Biz, baştan bu yana uyarılarını dikkatle izlediğimiz Prof. Dr. Azap’ın son açıklamalarını da önemsediğimizin altını çizelim. Hocamızın bu konuda son olarak yaptığı açıklamalara da birlikte göz atalım:
“Dünya genelinde bugüne kadar Covid-19 kaynaklı 100 milyon vaka, 2 milyon ölüm olduğunu olduğu gördük. Hem olgu hem ölüm sayısında ABD başı çekiyor. Türkiye 9’ncu sırada. Ama bunlar kesin tanı alınan sayılar. Tanı koyduğunuz her bir olguya karşılık tanı koymadığınız 9 olgu var. 100 milyon olgu diyoruz; ama 1 milyar kişiyi buldu. Yani dünya nüfusunun 1 milyarı enfekte oldu. Ölüm sayısı da 2 milyon diyoruz; ama tanı koyamadıklarınızla 5 milyona yakın kaybımız oldu. Salgın bitecek; ama virüs kaybolmayacak. Covid-19’un mevsimsel bir enfeksiyon olarak kışın artan yazın azalan, grip gibi bir hastalık olmasını bekliyoruz. En iyimser tahminle bağışıklık 2 yıl sürerse, bu 2 yılda bir yine özellikle kış aylarında artan sonra azalan bir hastalık yapacak. ilaçların hastalıkları tedavi ettiği gibi yayılımı da engellediğini görmekteyiz.Covid-19 için şu an kullanılan ilaçların hiç biri doğrudan virüsü ortadan kaldıran ilaçlar değil. Virüse doğrudan etkili ilaç, önümüzdeki yılın ocak, şubat aylarında geliştirilmiş olacak. En iyimser tahmin; bu yılın kasım, aralık ayı gibi bu ilaçlar yaygın şekilde kullanılıyor olacak. Yani önümüzdeki sene bu zamanlar normale dönmüş olacağız. Maskeleri çıkarıp mesafeyi umursamayacağız; fakat çok uzun yılar boyu bu virüsle yaşamaya devam edeceğiz. Tıpkı grip gibi. Şu an uygulanan bütün aşıların ağır ve öldürücü enfeksiyon gelişimi önleme kapasitesi birbirine benzer. Son 6 ay içinde hastalığı geçirenlerin aşılanmasına veya antikora baktırmasına gerek yok. Antikorlara güvenemiyoruz. Antikor testleri yasaklanmalı; çünkü bilimsel faydası yok. Kandaki antikorun solunum yollarındaki virüse ne kadar etkili olacağını kestirmeniz mümkün değil. Önemli olan bağışıklık. Eğer Covid-19 geçirdiyseniz kanınızdaki antikordan bağımsız olarak en az 6 ila 8 ay bu hastalıktan korunuyorsunuz. Bu kadar zaman geçmeden tekrar hastalanan kişiler var; ama sayıca çok azlar. Dünya genelinde kanıtlı 100 milyon kişi varsa, tekrar enfekte olan 10 binin altında. Çok çok düşük bir oran.”
Özetleyelim:
Pandemi hepimizi evlere mahkûm etti. Sıkıntı da gederek artıyor. Okullar, kafe ve restoranlar kapalı. Hayat çoğu zaman durma noktasına geliyor. Özellikle de 65 yaş ve üstü daha da zorlanıyor.

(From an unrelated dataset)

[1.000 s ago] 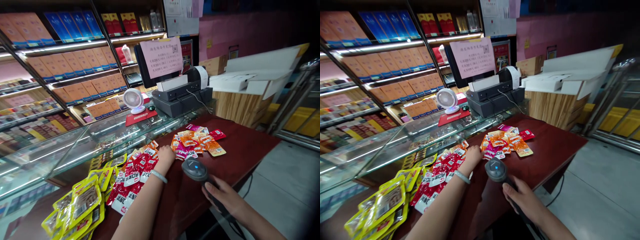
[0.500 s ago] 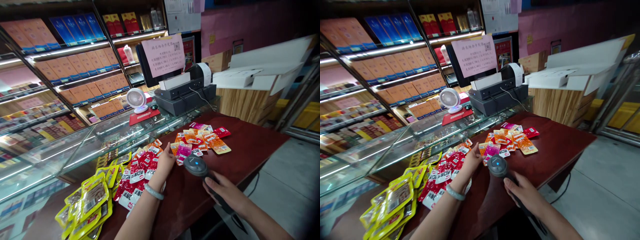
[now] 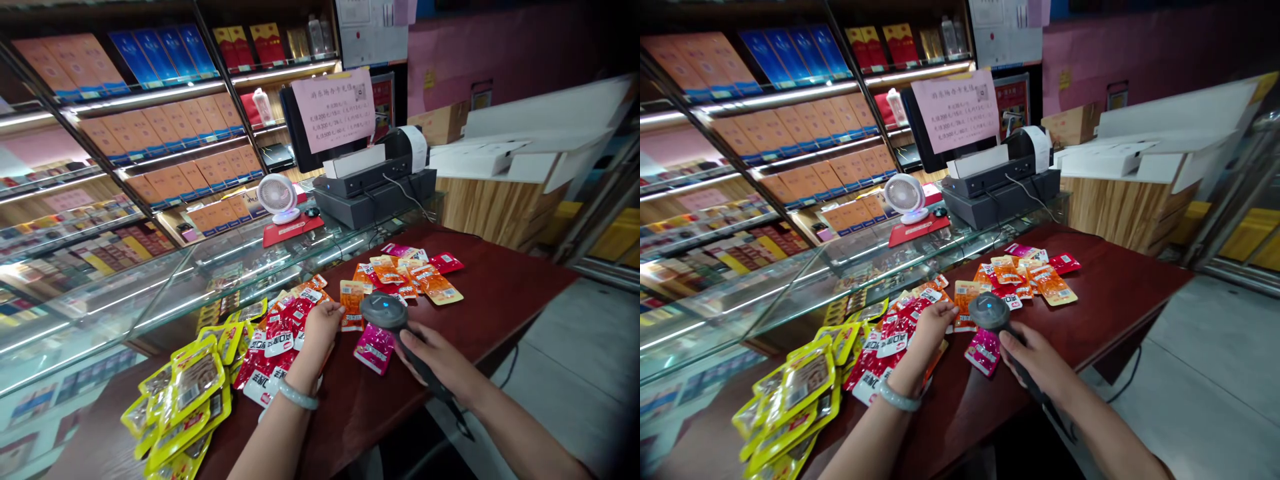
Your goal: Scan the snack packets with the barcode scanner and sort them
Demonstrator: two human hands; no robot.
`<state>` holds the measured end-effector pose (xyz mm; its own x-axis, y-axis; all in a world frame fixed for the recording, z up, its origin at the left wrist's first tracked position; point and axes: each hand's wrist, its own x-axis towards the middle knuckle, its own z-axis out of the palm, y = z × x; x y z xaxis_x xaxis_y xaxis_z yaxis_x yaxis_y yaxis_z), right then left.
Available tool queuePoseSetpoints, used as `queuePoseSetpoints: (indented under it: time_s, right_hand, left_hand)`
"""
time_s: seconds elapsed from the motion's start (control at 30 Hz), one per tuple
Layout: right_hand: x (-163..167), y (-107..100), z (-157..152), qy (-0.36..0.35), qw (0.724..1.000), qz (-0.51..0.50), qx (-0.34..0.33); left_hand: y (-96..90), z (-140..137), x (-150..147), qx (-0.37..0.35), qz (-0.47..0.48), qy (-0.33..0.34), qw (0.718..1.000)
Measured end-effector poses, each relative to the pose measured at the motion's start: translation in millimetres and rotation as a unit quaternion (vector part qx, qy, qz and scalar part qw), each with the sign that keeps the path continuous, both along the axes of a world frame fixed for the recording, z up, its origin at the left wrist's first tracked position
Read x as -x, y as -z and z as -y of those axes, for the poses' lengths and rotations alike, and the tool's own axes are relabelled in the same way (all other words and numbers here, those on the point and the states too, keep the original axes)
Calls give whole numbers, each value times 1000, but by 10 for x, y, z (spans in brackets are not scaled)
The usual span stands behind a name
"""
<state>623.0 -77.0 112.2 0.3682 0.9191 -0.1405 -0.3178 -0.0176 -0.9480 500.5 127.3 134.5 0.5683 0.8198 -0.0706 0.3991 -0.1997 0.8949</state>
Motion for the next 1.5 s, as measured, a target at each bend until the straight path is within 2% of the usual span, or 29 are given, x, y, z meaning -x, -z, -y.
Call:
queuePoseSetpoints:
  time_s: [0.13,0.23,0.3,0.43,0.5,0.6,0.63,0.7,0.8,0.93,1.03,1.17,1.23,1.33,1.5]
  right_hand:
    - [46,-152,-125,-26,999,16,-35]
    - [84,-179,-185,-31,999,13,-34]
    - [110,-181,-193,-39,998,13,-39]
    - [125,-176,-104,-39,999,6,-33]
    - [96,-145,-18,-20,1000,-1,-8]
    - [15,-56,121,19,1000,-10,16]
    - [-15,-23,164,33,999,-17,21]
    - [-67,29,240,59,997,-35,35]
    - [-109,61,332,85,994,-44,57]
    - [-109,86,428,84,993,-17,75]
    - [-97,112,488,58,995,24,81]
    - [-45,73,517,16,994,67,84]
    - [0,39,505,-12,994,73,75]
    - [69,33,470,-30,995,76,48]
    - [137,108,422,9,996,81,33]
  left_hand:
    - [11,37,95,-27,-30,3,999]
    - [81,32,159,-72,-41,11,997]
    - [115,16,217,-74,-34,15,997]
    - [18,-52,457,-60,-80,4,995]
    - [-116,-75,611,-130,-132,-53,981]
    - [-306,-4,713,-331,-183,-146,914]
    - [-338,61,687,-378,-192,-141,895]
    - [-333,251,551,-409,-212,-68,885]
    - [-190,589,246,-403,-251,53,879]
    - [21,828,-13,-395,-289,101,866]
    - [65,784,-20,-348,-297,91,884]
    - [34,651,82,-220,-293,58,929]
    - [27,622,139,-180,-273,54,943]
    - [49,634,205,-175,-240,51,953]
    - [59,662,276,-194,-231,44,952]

Aşılama programı devam ediyor. Ancak, aşıların beklenenden az gelmesi ve elde hedeflenen aşıların bulunmaması da ayrıca tartışma yaratan bir konu olarak gündem yaratıyor.
Aşılama ile her şeyin normale dönemeyeceği de bilim kurulu üyelerince sıkça dile getiriliyor. Aşılanma olsa bile kısa zamanda normale dönemeyeceğimizin altı çiziliyor. Maske, mesafe ve hijyen ortamının devam edeceği vurgulanıyor. Her şeyin normal koşullarda devam etmesi halinde de ancak bir yıl sonra normale dönebileceğimizin hesapları yapılıyor.
Pandemi sosyal yaşantımızı etkiledi. Etkileye de devam ediyor. Süre uzadıkça ekonomik sıkıntılar da artıyor. Turizm sektörü zarar görüyor. Gıda ürünlerinde talep artıyor. Buna paralel olarak gıda ürünlerinde görülmemiş pahalılıkların yaşandığını da görmekteyiz.
İçinde bulunduğumuz bu zor durumlardan kısa zamanda kurtulmak elimizde. Kurallara mutlaka uymak durumundayız. Aşılama ile bu durum daha da kısalmış olacak.